Black Catholic advocacy group

The National Black Catholic Congress (NBCC) is a Black Catholic advocacy group and quinquennial conference in the United States. It is a spiritual successor to Daniel Rudd's Colored Catholic Congress movement of the late 19th and early 20th century.

It was founded in 1987 by the National Association of Black Catholic Administrators (NABCA), the National Black Catholic Clergy Caucus (NBCCC), and the National Black Sisters Conference (NBSC). Bishop John Ricard, SSJ served as NBCC president from its founding until 2017.

Its mission is to improve and enrich the lives of African-American Catholics, operating in close cooperation and coordination with the Black Bishops of the United States Conference of Catholic Bishops (USCCB) and receiving funding from the Black and Indian Mission Collection.

Six NBCC congresses have been held as of 2021, occurring every five years (though delayed one year recently, to 2023, due to the COVID-19 pandemic).

== History ==

=== Background ===
The historical precedent for the Congress emerged from the Colored Catholic Congress that took place on January 1–4, 1889. The National Black Catholic Congress was founded by Daniel Rudd, a Black Catholic journalist and activist from Kentucky (though based elsewhere throughout his life). His movement lasted only a few years before folding for unknown reasons.

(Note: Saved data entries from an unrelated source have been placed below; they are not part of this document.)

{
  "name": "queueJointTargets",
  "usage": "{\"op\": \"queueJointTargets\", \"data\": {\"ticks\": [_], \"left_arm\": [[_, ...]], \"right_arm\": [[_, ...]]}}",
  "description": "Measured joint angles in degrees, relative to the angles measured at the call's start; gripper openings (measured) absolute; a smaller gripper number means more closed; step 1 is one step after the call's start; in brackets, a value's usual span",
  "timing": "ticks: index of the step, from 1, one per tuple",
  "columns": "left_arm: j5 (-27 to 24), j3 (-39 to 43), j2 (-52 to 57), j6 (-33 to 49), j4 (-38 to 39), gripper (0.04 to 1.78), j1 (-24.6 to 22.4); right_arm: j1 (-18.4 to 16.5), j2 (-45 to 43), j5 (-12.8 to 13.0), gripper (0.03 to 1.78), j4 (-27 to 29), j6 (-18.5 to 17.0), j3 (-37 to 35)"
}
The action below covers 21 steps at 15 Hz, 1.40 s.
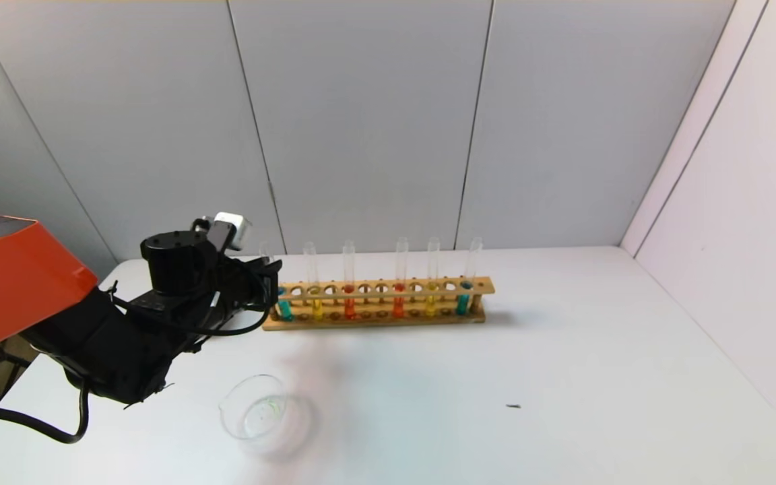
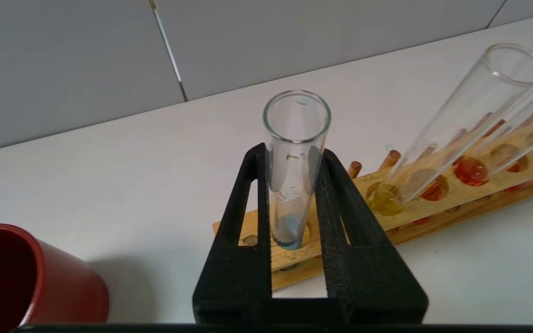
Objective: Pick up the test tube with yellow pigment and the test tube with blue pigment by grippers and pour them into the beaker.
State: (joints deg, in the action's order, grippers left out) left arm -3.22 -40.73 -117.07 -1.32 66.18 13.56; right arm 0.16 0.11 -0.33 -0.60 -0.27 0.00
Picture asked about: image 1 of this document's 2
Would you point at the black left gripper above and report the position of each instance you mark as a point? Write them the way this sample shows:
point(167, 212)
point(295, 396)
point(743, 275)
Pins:
point(268, 281)

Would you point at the blue pigment glass test tube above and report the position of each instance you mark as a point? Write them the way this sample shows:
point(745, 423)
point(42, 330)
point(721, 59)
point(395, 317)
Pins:
point(463, 304)
point(285, 310)

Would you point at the yellow pigment glass test tube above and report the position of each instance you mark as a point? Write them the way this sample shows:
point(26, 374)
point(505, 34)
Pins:
point(430, 306)
point(317, 310)

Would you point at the orange and black left arm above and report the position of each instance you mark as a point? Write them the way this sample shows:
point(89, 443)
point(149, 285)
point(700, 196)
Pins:
point(17, 283)

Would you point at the orange pigment glass test tube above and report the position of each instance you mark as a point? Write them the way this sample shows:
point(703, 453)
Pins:
point(349, 308)
point(399, 306)

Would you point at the clear glass beaker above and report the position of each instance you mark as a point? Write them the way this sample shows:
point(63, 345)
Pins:
point(253, 411)

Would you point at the wooden test tube rack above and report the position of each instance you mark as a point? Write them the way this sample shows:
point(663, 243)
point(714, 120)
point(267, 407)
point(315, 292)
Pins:
point(388, 322)

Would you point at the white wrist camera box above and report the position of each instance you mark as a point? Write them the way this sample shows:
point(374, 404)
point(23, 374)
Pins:
point(233, 229)

During the Black Catholic Movement of the late 60s to early 90s, the National Office for Black Catholics (NOBC) emerged. Leadership disputes foiled the lay caucus, however, and the NOBC eventually folded as well, giving way to NABCA, an organization made up of all the African-American diocesan front office professionals in the US.

=== Founding ===
NABCA proposed a revived Congress in the late 80s, after which they brought in the NBCCC and NBSC for further planning.

The first meeting was held in 1987, and featured a series of inculturated "Gospel Masses", an African-American form of the Catholic Mass that had emerged in recent decades as part of the Black Catholic Movement. They also developed a pastoral plan, which was to inform and govern Black ministry in dioceses around the country.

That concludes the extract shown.